O valor do ingresso —que em 2022 foi de R$ 625 por dia— pode representar uma barreira a esses ideais democráticos. Medina tem consciência disso, mas argumenta que não poderia cobrar menos sem que isso gerasse algum impacto no festival, fosse na segurança, na quantidade de banheiros ou no número de atrações.

“Encontrei uma professora que guiava um grupo de brasileiros na Disney. Ela veio falar comigo: ‘Estou aqui para fazer dinheiro porque sou professora e não tenho como levar as duas filhas no Rock in Rio, só uma’. Ela estava trabalhando para levar a outra”, diz Medina.

“Portanto, tenho o sentimento muito claro de que tenho que baixar o valor o máximo que consigo baixar. Mas se você olhar os congêneres, eles são muito mais caros com uma entrega menor”.

O empresário critica o que chama de “capitalismo extrativista”, que se preocupa apenas em acumular sem observar a injustiça social. “Meu pai era um mecenas, um benfeitor, e dizia: ‘Se a minha cidade for bem, eu vou bem’. Aquilo ficou na minha vida”, lembra. Abraham Medina foi responsável por eventos como o show de Ray Charles no Rio em 1963 e doou à cidade a estátua de Bellini, famoso monumento em frente ao Maracanã.

“É burrice do capitalista extrativista não entender que vai ser melhor para ele que as pessoas que hoje passam fome melhorem de vida e se tornem consumidores”, acredita Medina. “Fazer o bem dá lucro, antes de mais nada. Ou seja, mesmo na lógica puramente do lucro, que não gosto, é melhor ajudar”.

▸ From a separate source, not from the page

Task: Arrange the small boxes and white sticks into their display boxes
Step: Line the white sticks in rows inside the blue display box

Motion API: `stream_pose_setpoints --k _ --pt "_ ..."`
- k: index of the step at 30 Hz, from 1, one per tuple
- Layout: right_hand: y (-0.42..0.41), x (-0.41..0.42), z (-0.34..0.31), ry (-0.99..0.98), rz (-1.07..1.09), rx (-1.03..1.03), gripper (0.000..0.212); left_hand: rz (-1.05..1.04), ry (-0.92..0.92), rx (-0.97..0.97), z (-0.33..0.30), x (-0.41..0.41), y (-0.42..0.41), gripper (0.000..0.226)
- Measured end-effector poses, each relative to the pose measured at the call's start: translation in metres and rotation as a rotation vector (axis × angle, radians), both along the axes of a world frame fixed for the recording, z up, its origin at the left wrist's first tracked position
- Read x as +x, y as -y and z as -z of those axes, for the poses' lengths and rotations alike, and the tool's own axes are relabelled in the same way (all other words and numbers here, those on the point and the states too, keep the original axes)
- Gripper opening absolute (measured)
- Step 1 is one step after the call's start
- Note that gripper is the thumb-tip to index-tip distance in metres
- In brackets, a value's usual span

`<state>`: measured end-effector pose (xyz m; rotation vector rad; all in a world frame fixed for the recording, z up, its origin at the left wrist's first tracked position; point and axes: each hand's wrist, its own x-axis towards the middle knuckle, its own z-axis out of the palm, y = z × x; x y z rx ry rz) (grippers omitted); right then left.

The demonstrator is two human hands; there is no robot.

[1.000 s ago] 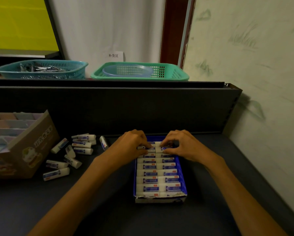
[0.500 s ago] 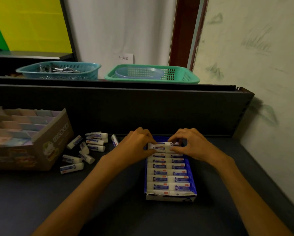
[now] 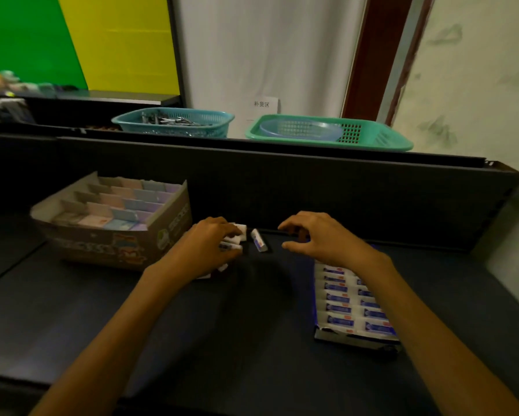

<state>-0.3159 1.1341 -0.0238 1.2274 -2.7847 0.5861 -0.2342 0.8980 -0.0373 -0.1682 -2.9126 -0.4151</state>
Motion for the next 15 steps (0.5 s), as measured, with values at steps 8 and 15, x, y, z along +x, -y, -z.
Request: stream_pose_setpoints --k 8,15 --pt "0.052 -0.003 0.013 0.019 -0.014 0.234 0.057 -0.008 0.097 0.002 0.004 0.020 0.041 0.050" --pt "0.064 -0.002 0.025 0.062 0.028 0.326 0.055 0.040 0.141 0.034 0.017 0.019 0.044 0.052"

Como será o Rock in Rio em celebração aos 40 anos, está prevista uma série de ações especiais. Primeiro, o evento será homenageado durante o Réveillon de Copacabana, além de ganhar uma exposição e um musical, ambos passando por Rio e São Paulo.

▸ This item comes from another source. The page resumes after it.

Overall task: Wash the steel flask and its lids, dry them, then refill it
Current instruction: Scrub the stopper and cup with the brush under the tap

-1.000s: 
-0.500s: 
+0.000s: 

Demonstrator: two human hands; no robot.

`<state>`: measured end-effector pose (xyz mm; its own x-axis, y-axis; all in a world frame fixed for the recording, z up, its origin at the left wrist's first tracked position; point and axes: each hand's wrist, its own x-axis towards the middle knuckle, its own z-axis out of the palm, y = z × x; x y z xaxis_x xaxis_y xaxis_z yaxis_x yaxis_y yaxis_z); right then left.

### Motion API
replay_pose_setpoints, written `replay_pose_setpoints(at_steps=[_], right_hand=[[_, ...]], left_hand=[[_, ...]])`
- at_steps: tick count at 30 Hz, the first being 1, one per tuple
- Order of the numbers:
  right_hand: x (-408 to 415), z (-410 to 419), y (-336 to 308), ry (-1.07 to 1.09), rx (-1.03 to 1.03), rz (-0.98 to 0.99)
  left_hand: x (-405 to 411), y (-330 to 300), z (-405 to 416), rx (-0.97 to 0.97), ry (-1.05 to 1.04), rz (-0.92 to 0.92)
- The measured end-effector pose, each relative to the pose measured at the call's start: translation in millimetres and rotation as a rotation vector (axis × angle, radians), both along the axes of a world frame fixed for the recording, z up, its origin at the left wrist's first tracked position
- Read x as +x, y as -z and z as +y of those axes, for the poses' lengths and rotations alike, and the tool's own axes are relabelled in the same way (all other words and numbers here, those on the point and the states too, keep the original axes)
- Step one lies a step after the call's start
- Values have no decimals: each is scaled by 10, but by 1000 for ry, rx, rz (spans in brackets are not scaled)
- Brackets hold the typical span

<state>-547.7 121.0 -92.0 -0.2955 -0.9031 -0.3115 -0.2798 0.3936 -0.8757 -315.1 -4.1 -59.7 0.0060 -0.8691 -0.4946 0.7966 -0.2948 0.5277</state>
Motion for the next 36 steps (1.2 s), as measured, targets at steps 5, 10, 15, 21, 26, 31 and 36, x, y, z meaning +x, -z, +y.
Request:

Na exposição, será contada a história do evento e será feita uma projeção de como ele será em 2034, com direito a carros voadores e identificação biométrica facial na entrada. Uma ação prevê que todo dia o festival —palco, lojas, som— pare completamente por três minutos para uma reflexão sobre os males do volume de informação que nos chega via telas, fones e caixas de som.

O palco Sunset —mais aberto a experiências, sobretudo valorizando artistas brasileiros na curadoria de Zé Ricardo, responsável pelo espaço— ganha novo status. Pela primeira vez, sua boca de cena terá as mesmas medidas das do palco Mundo, o principal.

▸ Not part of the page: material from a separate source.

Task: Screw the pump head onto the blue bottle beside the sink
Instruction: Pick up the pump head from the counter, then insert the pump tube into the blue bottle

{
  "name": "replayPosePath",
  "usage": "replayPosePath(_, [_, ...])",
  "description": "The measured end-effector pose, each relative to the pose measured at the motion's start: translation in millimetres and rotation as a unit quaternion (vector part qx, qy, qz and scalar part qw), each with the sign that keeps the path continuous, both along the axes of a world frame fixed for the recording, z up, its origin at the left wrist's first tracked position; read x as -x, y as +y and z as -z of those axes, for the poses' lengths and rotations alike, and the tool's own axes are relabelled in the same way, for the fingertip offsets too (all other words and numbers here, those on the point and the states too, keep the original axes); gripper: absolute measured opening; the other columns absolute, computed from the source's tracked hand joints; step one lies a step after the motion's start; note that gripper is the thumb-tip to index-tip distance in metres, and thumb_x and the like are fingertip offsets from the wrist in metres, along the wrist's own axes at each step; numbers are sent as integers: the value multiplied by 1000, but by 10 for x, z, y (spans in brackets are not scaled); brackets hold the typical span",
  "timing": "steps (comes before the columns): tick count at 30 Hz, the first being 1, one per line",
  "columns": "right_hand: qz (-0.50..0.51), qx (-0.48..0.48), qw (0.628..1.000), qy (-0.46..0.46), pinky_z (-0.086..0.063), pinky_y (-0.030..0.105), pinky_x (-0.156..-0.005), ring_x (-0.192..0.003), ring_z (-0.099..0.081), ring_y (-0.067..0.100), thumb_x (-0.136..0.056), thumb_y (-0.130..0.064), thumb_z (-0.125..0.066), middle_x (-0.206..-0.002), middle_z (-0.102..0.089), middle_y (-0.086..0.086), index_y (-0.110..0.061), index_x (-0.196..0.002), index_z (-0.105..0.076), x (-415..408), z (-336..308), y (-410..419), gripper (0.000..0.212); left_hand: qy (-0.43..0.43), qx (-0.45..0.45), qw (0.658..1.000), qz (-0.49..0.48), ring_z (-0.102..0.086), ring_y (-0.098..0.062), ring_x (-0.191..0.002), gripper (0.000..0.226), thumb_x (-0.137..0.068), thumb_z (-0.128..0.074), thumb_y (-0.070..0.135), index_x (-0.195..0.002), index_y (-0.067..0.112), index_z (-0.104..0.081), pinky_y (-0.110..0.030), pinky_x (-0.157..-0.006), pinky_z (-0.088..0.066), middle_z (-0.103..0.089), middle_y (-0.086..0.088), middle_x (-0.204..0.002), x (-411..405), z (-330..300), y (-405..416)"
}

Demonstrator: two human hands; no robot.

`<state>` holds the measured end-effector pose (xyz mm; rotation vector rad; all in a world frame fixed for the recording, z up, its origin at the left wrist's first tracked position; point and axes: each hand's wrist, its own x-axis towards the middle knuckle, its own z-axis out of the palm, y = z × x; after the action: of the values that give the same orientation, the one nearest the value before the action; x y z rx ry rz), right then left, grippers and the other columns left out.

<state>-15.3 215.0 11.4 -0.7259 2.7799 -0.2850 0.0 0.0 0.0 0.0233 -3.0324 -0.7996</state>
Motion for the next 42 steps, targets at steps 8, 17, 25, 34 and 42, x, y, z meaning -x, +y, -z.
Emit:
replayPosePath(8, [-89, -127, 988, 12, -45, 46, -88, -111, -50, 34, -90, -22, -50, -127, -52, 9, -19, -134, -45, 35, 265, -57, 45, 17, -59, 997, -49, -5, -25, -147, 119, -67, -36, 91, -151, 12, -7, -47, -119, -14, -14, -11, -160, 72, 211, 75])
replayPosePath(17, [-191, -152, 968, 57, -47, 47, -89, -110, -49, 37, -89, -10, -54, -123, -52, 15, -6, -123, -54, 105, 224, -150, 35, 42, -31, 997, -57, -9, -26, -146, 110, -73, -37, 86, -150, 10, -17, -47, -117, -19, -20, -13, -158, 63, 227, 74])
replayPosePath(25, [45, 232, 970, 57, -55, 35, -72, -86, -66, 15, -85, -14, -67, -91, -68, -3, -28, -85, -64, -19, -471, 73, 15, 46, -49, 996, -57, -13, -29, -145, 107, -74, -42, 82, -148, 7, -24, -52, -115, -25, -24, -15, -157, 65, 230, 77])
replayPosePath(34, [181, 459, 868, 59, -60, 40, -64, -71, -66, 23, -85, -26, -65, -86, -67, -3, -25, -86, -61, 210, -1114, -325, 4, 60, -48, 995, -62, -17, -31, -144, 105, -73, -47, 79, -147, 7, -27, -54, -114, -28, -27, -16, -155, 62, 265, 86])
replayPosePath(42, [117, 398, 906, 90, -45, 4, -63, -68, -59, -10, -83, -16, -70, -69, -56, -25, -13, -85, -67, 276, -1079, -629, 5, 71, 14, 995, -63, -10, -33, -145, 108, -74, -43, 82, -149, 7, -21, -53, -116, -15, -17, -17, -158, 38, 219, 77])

Medina defende, porém, que a mítica do festival está acima de suas atrações. “Costumo dizer que uma roda-gigante na Disney é mágica, mas se você tirá-la dali e levá-la para outro lugar, é só um brinquedo comum.” A mítica tem a ver, acredita ele, com a experiência que proporciona ao público e, por isso, faz ajustes a cada edição.